We need to start getting some experience with using Ubuntu 20.04

October 18, 2020

Under normal circumstances, we would have a decent number of machines running Ubuntu 20.04 by now, probably including our login servers. But the situation is not normal, because ongoing world and local events still have us working from home, making it not so simple to install and deploy a new physical server with a new version of Ubuntu. However, it really looks like this is the new normal so we should start dealing with it.

It may or may not make sense to spend limited in-office time upgrading perfectly good 18.04 machines to 20.04 (I speculated about this back here in early August), although I suspect we're going to wind up doing some of it.
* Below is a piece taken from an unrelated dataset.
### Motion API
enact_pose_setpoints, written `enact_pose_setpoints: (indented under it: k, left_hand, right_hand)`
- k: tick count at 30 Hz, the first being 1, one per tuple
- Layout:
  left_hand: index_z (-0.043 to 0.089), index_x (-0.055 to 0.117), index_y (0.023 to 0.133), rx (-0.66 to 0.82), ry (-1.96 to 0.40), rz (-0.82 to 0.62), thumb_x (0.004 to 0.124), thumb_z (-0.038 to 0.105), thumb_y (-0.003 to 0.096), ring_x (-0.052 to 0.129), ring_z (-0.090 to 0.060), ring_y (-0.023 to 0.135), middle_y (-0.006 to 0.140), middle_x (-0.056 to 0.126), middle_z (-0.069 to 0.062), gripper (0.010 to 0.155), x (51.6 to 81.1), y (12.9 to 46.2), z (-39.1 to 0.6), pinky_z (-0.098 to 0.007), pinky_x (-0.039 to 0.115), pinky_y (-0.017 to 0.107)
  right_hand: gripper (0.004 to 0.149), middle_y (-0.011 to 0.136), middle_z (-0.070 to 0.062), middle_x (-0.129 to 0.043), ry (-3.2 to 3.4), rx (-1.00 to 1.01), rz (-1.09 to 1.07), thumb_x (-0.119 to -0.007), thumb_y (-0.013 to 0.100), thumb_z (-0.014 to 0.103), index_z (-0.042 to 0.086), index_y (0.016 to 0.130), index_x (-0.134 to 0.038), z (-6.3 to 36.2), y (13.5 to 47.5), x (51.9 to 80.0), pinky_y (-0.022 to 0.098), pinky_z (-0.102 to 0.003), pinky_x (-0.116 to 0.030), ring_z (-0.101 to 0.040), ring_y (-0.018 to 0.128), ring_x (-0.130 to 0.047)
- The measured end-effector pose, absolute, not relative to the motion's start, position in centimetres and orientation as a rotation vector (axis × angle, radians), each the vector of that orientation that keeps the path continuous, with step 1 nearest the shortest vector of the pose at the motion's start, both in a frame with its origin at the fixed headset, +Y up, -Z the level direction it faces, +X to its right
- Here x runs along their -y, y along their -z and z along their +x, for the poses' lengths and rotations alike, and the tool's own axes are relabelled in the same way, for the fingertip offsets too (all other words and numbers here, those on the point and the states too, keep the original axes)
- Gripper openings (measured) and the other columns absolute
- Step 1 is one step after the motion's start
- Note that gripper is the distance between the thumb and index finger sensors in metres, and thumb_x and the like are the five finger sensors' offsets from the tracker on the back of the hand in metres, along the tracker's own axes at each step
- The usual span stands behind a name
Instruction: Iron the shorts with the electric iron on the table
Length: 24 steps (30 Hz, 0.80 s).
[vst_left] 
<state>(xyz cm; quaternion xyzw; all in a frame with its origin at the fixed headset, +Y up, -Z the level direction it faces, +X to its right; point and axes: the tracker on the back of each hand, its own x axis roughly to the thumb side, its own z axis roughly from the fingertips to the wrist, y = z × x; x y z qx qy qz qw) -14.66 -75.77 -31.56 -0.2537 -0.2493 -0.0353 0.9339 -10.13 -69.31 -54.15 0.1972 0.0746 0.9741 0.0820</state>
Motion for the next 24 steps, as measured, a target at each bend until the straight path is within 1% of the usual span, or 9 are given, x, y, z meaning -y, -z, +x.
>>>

I think it does make sense to install completely new machines on Ubuntu 20.04 for more lifetime, and we're certainly going to have some of those. We have what I believe is a working 20.04 install system, but what we don't currently have are any continuously running 20.04 machines, especially ones that normal people can use, explore, and see what's broken or odd. In the past actually operating new versions of Ubuntu has frequently turned up surprises, so the sooner we start doing that the better.
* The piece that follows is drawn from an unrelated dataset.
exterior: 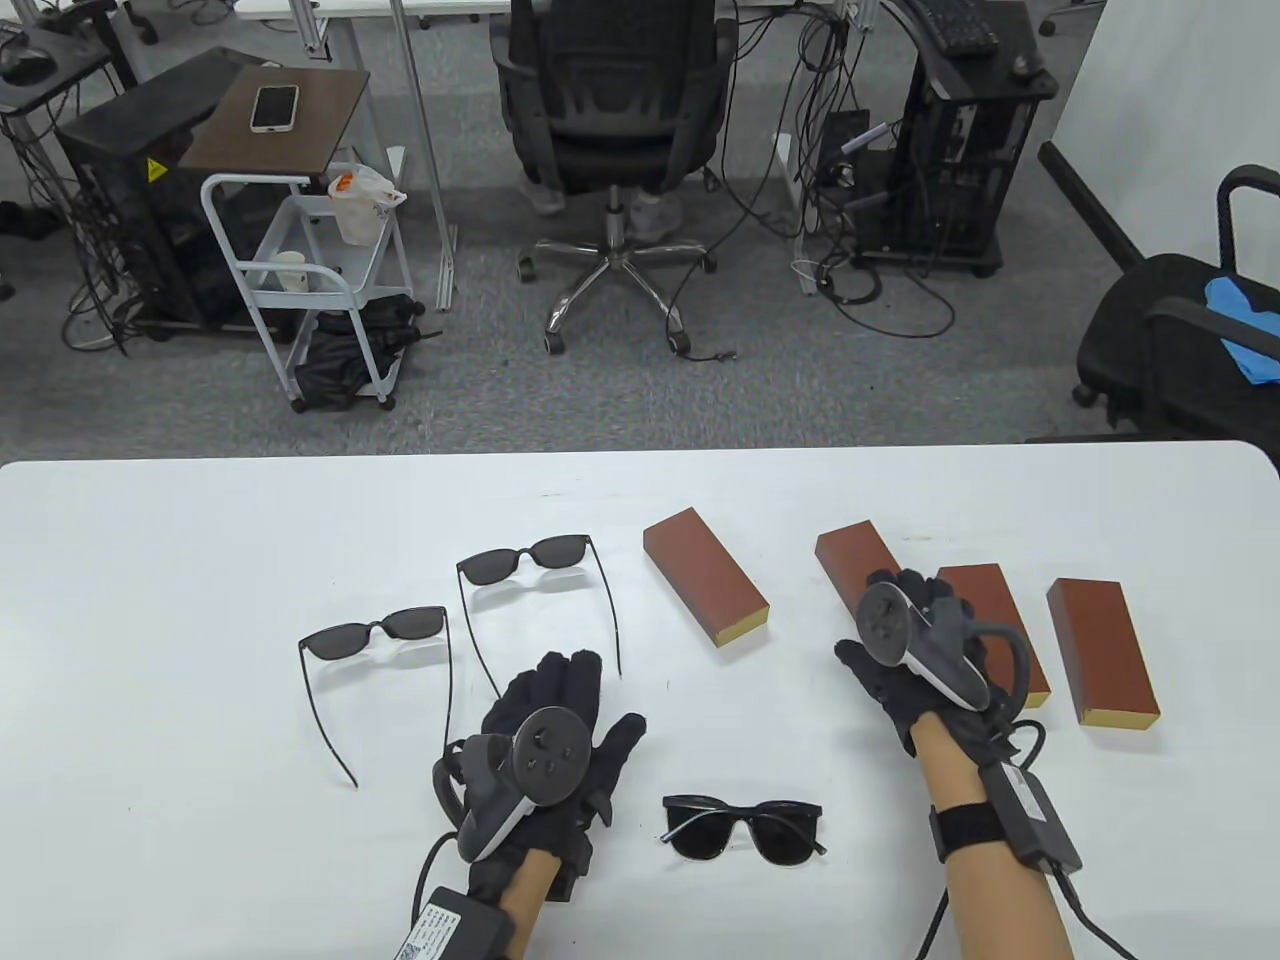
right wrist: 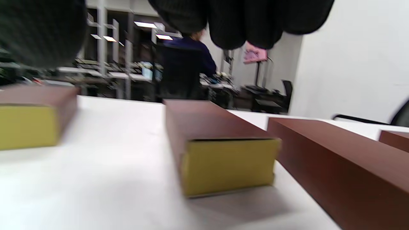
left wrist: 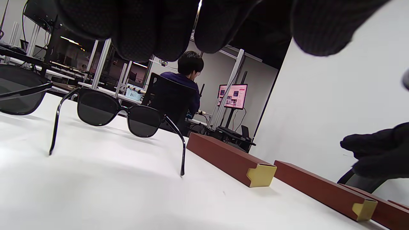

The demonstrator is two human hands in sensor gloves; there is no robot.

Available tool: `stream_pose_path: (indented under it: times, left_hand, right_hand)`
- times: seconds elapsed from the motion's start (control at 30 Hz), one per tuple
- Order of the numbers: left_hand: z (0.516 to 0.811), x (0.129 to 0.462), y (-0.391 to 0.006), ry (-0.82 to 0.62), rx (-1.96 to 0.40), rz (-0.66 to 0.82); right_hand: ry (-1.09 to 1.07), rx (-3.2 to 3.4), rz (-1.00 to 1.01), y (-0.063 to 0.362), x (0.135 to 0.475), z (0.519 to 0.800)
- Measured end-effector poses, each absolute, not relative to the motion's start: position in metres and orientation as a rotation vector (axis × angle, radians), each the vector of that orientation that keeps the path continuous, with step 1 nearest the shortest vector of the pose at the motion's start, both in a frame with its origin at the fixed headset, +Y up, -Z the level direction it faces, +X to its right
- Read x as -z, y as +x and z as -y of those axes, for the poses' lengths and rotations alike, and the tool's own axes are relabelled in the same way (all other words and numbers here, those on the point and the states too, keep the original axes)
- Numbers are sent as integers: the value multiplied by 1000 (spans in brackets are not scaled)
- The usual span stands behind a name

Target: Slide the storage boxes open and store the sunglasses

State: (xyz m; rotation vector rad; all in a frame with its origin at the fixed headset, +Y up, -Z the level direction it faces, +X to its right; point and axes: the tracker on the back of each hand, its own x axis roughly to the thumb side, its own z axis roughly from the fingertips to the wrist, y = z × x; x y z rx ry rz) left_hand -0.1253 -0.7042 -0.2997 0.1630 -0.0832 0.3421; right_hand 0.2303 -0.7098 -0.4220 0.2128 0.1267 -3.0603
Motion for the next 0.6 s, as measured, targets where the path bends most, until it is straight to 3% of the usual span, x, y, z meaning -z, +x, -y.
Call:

The obvious thing to do is to build a few 20.04 test servers. We're likely going to run Apache on some 20.04 machines, so one test server should have an Apache install. Another one should be a general login server, which would let us look into how various programs that people use behave on 20.04. We should also build a third server that's completely expendable and we can experiment with rebooting and other things that may blow up. All of these have to be built on physical hardware, since we don't currently have any virtualization environment (and anyway we'd be running most 20.04 machines on physical hardware).

(Running on actual physical hardware has periodically turned up practical problems. Since it's now eight years after that issue, perhaps we should experiment with no longer supplying that kernel parameter in 20.04.)

PS: An expendable test server is where it would be very nice to have some way to roll back the root filesystem to an initial state. This can apparently be done through LVM, which Ubuntu does support for the root filesystem, and I may experiment with it following eg the Arch wiki.

(This is one of the entries that I write partly to motivate myself to start working on something. We've been mostly ignoring Ubuntu 20.04 so far and it would be very easy to keep on doing so.)


Comments on this page:

By vcarceler at 2020-10-18 12:23:44:

I'm pretty sure its not your use case for a server test with Ubuntu 20.04. But in our school we have hundreds of desktops (and laptops) computers with Ubuntu 20.04 booting from OpenZFS.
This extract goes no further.